Let $a$, $b$, and $c$ be integers, where a $\ne$ 0. Then $$ $$ (i) if $a$ | $b$ and $a$ | $c$, then $a$ | ($b+c$) $$ $$ (ii) if $a$ | $b$ then $a$|$bc$ for all integers $c$; $$ $$ (iii) if $a$ |$b$ and $b$|$c$, then $a$|$c$.

Prove that if $a$|$b$ and $b$|$c$ then $a$|$c$ using a column proof that has steps in the first column and the reason for the step in the second column.

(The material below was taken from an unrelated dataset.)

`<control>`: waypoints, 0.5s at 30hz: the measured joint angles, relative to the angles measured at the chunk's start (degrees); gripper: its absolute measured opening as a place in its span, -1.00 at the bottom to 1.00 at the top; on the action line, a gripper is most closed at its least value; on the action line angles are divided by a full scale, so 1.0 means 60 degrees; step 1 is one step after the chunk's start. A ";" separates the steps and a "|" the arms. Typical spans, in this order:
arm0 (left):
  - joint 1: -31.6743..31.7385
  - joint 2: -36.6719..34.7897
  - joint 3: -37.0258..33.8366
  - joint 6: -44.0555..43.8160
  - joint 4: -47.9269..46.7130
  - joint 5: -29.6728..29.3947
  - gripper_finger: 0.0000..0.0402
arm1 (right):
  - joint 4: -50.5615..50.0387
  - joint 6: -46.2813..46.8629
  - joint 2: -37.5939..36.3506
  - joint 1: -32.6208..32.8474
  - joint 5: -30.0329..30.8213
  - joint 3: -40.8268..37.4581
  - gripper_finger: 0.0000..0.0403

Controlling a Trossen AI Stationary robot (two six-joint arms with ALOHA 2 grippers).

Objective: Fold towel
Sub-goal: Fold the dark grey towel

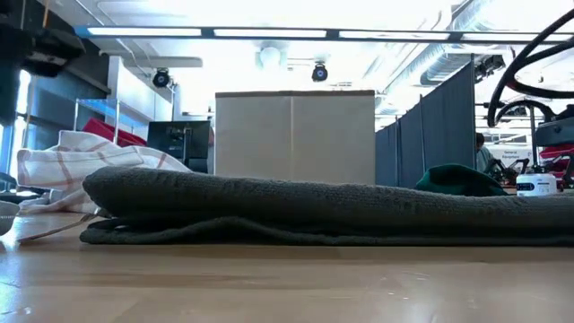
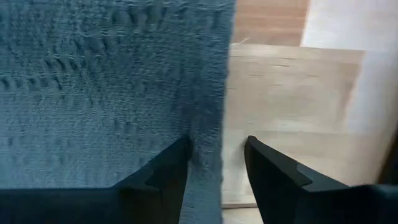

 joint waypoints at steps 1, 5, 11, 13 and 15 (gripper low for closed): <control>0.0048 -0.0001 -0.0124 0.0119 0.0289 -0.0225 -1.00 | 0.0045 -0.0044 0.0002 0.0001 0.0064 -0.0011 -0.48; 0.0241 -0.0003 -0.0619 0.0593 0.1445 -0.1127 -0.99 | 0.0193 -0.0224 0.0008 0.0006 0.0338 -0.0022 -0.82; 0.0647 0.0000 -0.1092 0.1587 0.3502 -0.2535 -0.89 | -0.1103 -0.0619 0.0045 -0.0004 0.0437 0.0651 -0.94; 0.0870 0.0041 -0.1344 0.2079 0.4714 -0.2561 -0.82 | -0.1635 -0.0842 0.0034 0.0000 0.0325 0.1126 -0.94; 0.1218 0.0197 -0.1674 0.2628 0.6243 -0.2198 -0.75 | -0.2190 -0.1020 0.0026 0.0004 0.0316 0.1621 -0.94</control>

My book is really vague. I'm not really sure what to do..

First I was thinking something like this: $a\mid b\Rightarrow b=as$ and $b\mid c\Rightarrow c=bt$ and $a\mid c\Rightarrow c = au$ $$ $$ $b + c + c = b + 2c$ $$ $$ $=as + 2(bt+au)$

Yea then I just got lost.

Answer 1

If you are allowed to use fractions then all inferences are immediate consequences of the fact that $\,\Bbb Z\,$ is closed under addition and multiplication - see below. If you are not allowed to use fractions then you can translate the below proofs to integers by clearing denominators, e.g. for $(i)$ we get $\ b=aj,\, c = ak\,\Rightarrow\, a(j + k) = b + c$

$( i)\quad \dfrac{b}a,\,\dfrac{c}a\in\Bbb Z\ \Rightarrow\ \dfrac{b}{a}+\dfrac{c}a = \dfrac{b+c}{a}\in\Bbb Z$

$(ii)\quad \dfrac{b}a,\ c\in\Bbb Z\ \Rightarrow\ c\, \dfrac{b}a = \dfrac{cb}a\in\Bbb Z$

$(iii)\ \ \ \dfrac{b}a,\,\dfrac{c}b\in\Bbb Z\ \Rightarrow\ \dfrac{b}a\dfrac{c}b = \dfrac{c}a\in\Bbb Z$

Note: $ $ if $\,b=0\,$ is allowed in $\,(iii)\,$ then you need to consider that case too.

Answer 2

See this $$ a|b \implies b = ma \quad \rm and \quad a|c \implies c=na, \quad m,n \in \mathbb{Z} $$

which gives us

$$ b+c = (m+n)a = p a \implies a|(b+c),\quad p=n+m \in \mathbb{Z}. $$

Answer 3

According to the definition of division, $b=as$ and $c=bt$

$$bc=asbt$$

$$c=\frac{asbt}b$$

$c=a(st) \implies s$ and $t$ are integers which makes $st$ also an integer this means $a|c$

Answer 4

Let $a,b,c\in\mathbb{Z}$, then

1) if $a\mid b$ we can write $b=a\cdot k$ for some $k\in\mathbb{Z}$. Similarly for $c$ we can say that $c=a\cdot l$ for some $l\in\mathbb{Z}$. Now multiplication distributes over addition we have $b+c=ak+al=a(k+l)$ which is obviously divisible by $a$ since it has $a$ as a factor.

2) if $a\mid b$ then $b=a\cdot k$ for some $k\in\mathbb{Z}$. So $bc=akc=a(kc)$ since multplication is associative and the last expression is clearly divisible by $a$.

3) if $a\mid b$ and $b\mid c$ so we can write $b=ka, \ k\in\mathbb{Z}$ and $c=bl,\ l \in\mathbb{Z}$. Combining these two gives $c=bl=(ka)l=(ak)l=a(kl)$ since multiplication is both commutative and associative. The last expression is clearly divisible by $a$.